WORK ORDER.
Copy the data that follows exactly as it is, excluding all pictures.
(RECORDED DATA Opens)
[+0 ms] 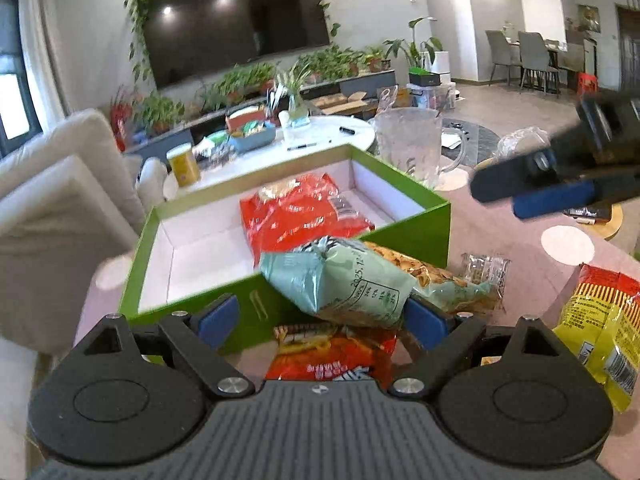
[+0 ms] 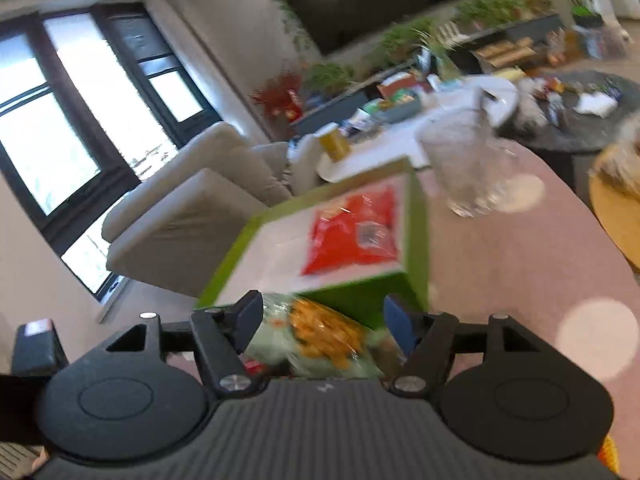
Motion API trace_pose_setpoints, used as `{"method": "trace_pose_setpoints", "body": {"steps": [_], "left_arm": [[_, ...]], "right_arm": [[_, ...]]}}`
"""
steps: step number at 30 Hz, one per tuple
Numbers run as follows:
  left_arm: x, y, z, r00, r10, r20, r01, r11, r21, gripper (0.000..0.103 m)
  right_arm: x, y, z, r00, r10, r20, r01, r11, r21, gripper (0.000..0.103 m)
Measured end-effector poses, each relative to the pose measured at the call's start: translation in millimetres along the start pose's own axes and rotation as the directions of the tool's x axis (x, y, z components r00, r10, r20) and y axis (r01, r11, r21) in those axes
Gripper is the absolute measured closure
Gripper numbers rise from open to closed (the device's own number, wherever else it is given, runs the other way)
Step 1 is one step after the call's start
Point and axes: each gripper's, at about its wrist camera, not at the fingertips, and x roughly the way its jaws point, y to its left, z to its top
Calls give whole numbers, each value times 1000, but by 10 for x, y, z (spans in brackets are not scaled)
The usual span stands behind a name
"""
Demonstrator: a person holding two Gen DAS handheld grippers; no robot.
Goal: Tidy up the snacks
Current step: 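Lift the green puff bag with the right gripper toward the green box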
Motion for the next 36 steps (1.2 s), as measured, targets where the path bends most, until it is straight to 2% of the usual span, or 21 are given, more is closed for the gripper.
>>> {"method": "trace_pose_setpoints", "body": {"steps": [3, 8, 12, 15, 17, 20, 26, 29, 36], "left_arm": [[-8, -25, 2, 1000, -4, -9, 4, 1000, 11, 14], [-226, 31, -44, 994, -105, -14, 104, 991, -84, 14], [-302, 150, 100, 997, -74, -3, 72, 978, -196, 14], [-263, 299, 219, 1000, -12, -6, 9, 951, -309, 14], [-166, 362, 270, 999, 24, -30, -32, 942, -333, 14], [33, 421, 247, 991, 68, -114, -104, 934, -341, 14], [30, 472, 28, 983, 99, -154, -142, 943, -300, 13], [-32, 495, -83, 983, 102, -150, -142, 946, -290, 8], [-61, 577, -196, 983, 78, -168, -129, 939, -320, 8]], "right_arm": [[-13, -90, -103, 999, 10, -36, -9, 1000, 21, 44], [148, -76, -117, 997, -5, -81, 6, 1000, 16, 44], [287, -22, -94, 995, -8, -99, 10, 1000, 17, 44], [358, -25, -47, 995, -12, -103, 16, 999, 36, 44], [406, -15, -8, 994, -24, -105, 28, 999, 43, 44], [496, 2, 23, 992, -46, -118, 51, 998, 41, 44], [509, 63, -57, 989, -41, -140, 43, 999, 14, 44], [506, 79, -88, 988, -36, -149, 38, 999, 7, 44], [619, 205, -117, 985, -34, -172, 32, 999, -17, 44]]}}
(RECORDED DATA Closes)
RESPONSE BOX.
[+0 ms] 
[+0 ms] 
Motion API trace_pose_setpoints, used as `{"method": "trace_pose_setpoints", "body": {"steps": [_], "left_arm": [[_, ...]], "right_arm": [[_, ...]]}}`
"""
steps: step number at 30 Hz, one per tuple
Numbers run as follows:
  left_arm: x, y, z, r00, r10, r20, r01, r11, r21, gripper (0.000..0.103 m)
  right_arm: x, y, z, r00, r10, r20, r01, r11, r21, gripper (0.000..0.103 m)
Measured end-effector poses, each relative to the pose measured at the call's start: translation in millimetres along the start pose's own axes and rotation as the directions of the tool's x axis (x, y, z components r00, r10, r20) and y axis (r01, r11, r21) in those axes
Gripper is the absolute measured closure
Gripper numbers rise from open to closed (the device's own number, wherever else it is given, runs the other way)
Step 1 is one step after the call's start
Point and axes: each gripper's, at about its wrist camera, not at the fingertips, and x roughly the way its jaws point, y to its left, z to its top
Calls give whole numbers, each value times 1000, but by 10 for x, y, z (spans in brackets are not scaled)
The usual span stands behind a name
"""
Demonstrator: a person holding two Gen DAS handheld grippers; no robot.
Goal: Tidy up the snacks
Current step: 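Lift the green puff bag with the right gripper toward the green box
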Motion for the next 36 steps (1.2 s), as measured, targets where the path bends most, until it is straight to 2% of the usual span, or 21 are given, more is closed for the gripper.
>>> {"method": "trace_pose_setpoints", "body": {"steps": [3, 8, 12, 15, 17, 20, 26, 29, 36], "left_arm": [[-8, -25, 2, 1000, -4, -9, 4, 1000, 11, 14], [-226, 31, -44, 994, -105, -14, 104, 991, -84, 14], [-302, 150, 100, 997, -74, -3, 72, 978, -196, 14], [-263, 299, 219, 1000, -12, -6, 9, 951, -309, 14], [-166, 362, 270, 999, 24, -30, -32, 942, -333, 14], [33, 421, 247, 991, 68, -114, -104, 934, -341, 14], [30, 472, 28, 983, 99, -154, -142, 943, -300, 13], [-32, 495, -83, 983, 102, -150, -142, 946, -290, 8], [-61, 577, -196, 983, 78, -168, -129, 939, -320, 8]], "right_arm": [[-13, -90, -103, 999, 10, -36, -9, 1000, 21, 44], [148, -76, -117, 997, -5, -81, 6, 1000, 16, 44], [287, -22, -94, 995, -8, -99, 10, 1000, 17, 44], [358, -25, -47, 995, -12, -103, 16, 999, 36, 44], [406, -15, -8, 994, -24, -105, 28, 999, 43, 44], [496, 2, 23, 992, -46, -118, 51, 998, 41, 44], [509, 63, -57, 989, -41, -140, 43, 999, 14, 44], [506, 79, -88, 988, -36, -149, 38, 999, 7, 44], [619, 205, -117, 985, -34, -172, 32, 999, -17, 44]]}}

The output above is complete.